In doing so, we not only free our voice, but also our SELF, unlearning compensation patterns and regulating our autonomic nervous system. Ultimately, we create the conditions for optimal vocal function through a balanced muscular system. Our voice contains only frequencies that we can hear. Therefore, LISTENING is a central aspect in voice training or voice development, because through the feedback with the ear (hearing), the sound of the voice changes and becomes free.
This approach combines art, spirituality and healing
We still separate art from spirituality, but also from healing. The original purpose of the arts has always been to express the divine spark. For singers, this happens through their voice and the divine spark is found precisely in this first phase – the phase of existence – where our life began. So it is a return journey, a journey home, a journey to our origin.
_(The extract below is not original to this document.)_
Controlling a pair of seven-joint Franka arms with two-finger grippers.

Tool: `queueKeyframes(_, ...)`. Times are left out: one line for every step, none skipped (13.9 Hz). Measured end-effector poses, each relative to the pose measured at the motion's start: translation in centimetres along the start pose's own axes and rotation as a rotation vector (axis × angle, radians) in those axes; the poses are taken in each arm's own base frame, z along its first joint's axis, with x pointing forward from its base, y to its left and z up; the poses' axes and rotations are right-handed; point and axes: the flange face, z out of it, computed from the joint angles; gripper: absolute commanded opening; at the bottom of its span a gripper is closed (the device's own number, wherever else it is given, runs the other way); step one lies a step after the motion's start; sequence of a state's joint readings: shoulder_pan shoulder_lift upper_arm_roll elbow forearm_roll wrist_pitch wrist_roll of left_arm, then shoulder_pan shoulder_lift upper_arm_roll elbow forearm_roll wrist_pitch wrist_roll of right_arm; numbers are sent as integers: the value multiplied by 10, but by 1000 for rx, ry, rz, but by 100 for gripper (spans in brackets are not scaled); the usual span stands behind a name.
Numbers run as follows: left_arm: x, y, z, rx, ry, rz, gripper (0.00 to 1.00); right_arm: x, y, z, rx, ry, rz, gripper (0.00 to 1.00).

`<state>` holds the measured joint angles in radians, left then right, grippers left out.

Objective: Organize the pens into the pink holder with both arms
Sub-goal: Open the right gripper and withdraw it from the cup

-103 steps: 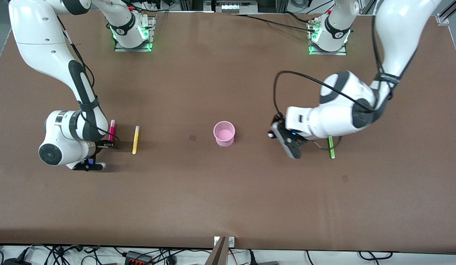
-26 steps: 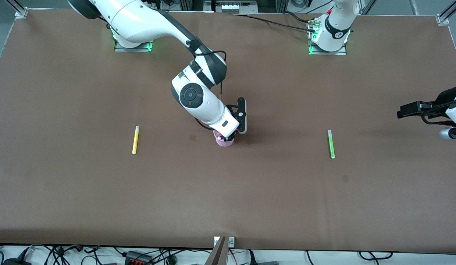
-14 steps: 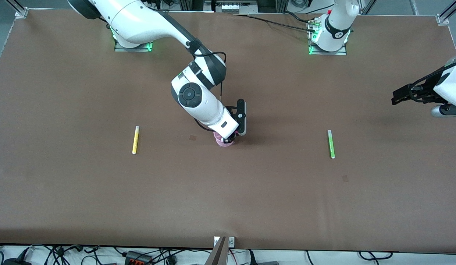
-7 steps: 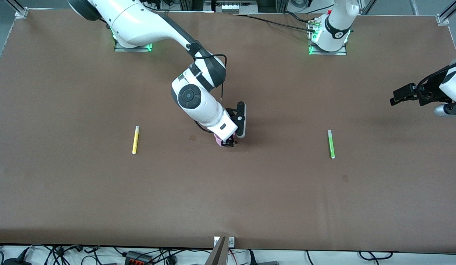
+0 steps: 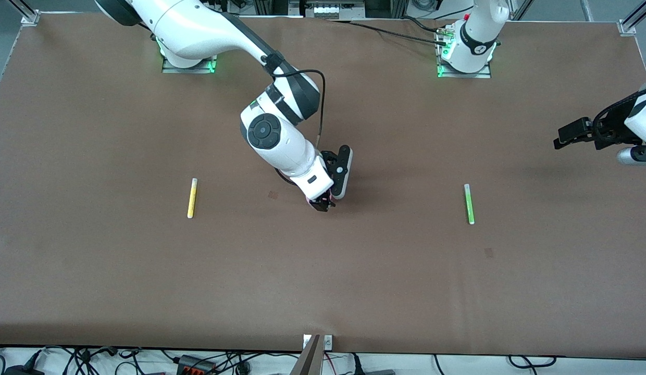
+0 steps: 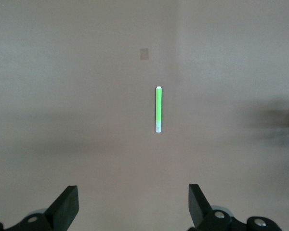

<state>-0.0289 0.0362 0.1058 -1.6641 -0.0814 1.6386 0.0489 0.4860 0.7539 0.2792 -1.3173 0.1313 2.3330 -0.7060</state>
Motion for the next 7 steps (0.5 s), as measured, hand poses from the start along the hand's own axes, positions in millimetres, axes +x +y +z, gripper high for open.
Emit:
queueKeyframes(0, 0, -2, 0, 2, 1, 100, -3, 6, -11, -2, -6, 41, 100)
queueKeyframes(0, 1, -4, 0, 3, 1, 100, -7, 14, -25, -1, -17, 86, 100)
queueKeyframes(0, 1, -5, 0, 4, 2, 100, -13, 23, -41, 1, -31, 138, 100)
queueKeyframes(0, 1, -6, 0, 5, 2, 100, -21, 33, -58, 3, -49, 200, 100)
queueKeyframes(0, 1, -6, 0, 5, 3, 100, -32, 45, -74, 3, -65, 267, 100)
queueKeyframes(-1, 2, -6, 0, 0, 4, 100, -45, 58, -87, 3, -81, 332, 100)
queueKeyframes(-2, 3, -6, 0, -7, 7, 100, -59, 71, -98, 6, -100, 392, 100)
This approach not only unites art, spirituality and healing and reminds us of the origin of the arts, which is the oldest healing art, but also connects body, mind and soul. It reminds us of our true nature and lets us come home. This is possible even for people who have never experienced a regulated nervous system or security in their lives.
The ear, in conjunction with our voice, is an unbeatable regulator and liberator of our true self.